Türkiye’deki siyasal iktidarlar Kürt sorununda demokratik ve barışçıl çözüm üretmek istemedikleri için sürekli olarak şiddet ve savaş politikaları ile sorunun büyümesine sebep olmakta ve toplum olarak daha büyük acılar yaşamamızı sağlamaktadırlar.
Türkiye’de, 2007 yılında Irak tezkeresi ile başlayan savaş tezkereleri her yıl tekrarlanmış, 2014 yılından beri Suriye de sürece dahil edilerek, Suriye ve Irak için ortak tezkere çıkarılmaya başlanmıştır. Bu kapsamda yeni yasama döneminde 1 Ekim’de yeniden Suriye ve Irak savaş tezkeresi TBMM gündemine getirilmiştir.

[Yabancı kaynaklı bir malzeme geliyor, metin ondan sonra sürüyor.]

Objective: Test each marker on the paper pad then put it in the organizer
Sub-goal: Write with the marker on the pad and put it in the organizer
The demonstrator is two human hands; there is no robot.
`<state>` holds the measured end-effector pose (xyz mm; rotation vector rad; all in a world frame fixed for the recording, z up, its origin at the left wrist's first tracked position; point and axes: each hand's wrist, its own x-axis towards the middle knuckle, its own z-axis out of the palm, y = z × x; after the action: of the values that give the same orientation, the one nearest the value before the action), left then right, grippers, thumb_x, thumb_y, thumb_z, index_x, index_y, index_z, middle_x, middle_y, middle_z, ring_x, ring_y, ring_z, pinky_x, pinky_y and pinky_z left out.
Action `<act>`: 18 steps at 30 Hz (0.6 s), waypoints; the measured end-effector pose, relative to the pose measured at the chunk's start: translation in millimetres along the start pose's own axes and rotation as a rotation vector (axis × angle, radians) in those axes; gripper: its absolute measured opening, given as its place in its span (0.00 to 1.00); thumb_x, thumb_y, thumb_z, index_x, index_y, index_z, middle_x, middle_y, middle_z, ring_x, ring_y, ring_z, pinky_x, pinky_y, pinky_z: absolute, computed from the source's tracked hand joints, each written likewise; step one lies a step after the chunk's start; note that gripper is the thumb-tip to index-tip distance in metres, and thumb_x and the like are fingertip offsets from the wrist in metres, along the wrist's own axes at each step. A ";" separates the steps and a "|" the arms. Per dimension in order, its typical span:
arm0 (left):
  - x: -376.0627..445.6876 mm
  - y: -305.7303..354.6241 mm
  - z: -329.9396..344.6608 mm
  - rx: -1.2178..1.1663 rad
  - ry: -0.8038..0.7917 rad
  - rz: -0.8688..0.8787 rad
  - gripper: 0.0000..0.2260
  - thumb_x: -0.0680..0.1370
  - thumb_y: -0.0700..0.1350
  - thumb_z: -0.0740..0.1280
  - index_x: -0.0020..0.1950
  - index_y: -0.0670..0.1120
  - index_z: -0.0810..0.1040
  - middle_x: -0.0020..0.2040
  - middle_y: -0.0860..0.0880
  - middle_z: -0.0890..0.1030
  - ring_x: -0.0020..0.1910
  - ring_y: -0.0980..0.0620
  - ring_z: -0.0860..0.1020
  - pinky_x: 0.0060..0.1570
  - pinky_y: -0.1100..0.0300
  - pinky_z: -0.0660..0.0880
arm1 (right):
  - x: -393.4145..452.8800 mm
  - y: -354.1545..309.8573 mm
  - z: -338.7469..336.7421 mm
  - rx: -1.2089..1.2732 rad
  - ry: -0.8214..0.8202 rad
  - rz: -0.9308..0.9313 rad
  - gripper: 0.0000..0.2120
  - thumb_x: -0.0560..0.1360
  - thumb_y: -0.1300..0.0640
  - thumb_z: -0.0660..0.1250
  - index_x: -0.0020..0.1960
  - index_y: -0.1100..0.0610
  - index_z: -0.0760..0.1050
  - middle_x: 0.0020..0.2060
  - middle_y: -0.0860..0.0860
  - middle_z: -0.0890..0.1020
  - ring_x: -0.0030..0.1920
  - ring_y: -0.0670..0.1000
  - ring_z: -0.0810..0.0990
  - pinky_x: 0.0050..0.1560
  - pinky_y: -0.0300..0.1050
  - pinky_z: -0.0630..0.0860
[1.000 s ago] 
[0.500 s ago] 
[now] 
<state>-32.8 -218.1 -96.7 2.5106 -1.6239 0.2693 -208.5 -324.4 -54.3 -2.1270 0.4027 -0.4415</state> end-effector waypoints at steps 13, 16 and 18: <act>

Anayasanın 92.maddesine göre Türkiye’nin yabancı ülkelere silahlı kuvvetlerini gönderebilmesi için uluslar arası hukukun meşru saydığı durumlarda hareket etmesi gerekmektedir. Bu durumda, BM Güvenlik Konseyi kararı olmadan Türkiye’nin Irak’ta ve Suriye’de silahlı kuvvetlerini sürekli olarak bulundurması Anayasa’ya aykırı bir durum oluşturmaktadır. Hükümetin tezkerelerle ilgili hukuksal bir sorun olmadığına ilişkin açıklamasının karşılığı bulunmamaktadır. BM Güvenlik Konseyi kararı olmadığı gibi Irak ve Suriye hükümetlerinin bu konuda alınmış kararları da bulunmamaktadır. Dolayısıyla bu hukuk dışı durum gelecekte, Türkiye bakımından önemli hukuksal sorunların yaşanmasına sebep olacaktır. Bu siyasal iktidarın sorumsuzluğunun faturası belki de gelecek nesillere çıkarılacaktır.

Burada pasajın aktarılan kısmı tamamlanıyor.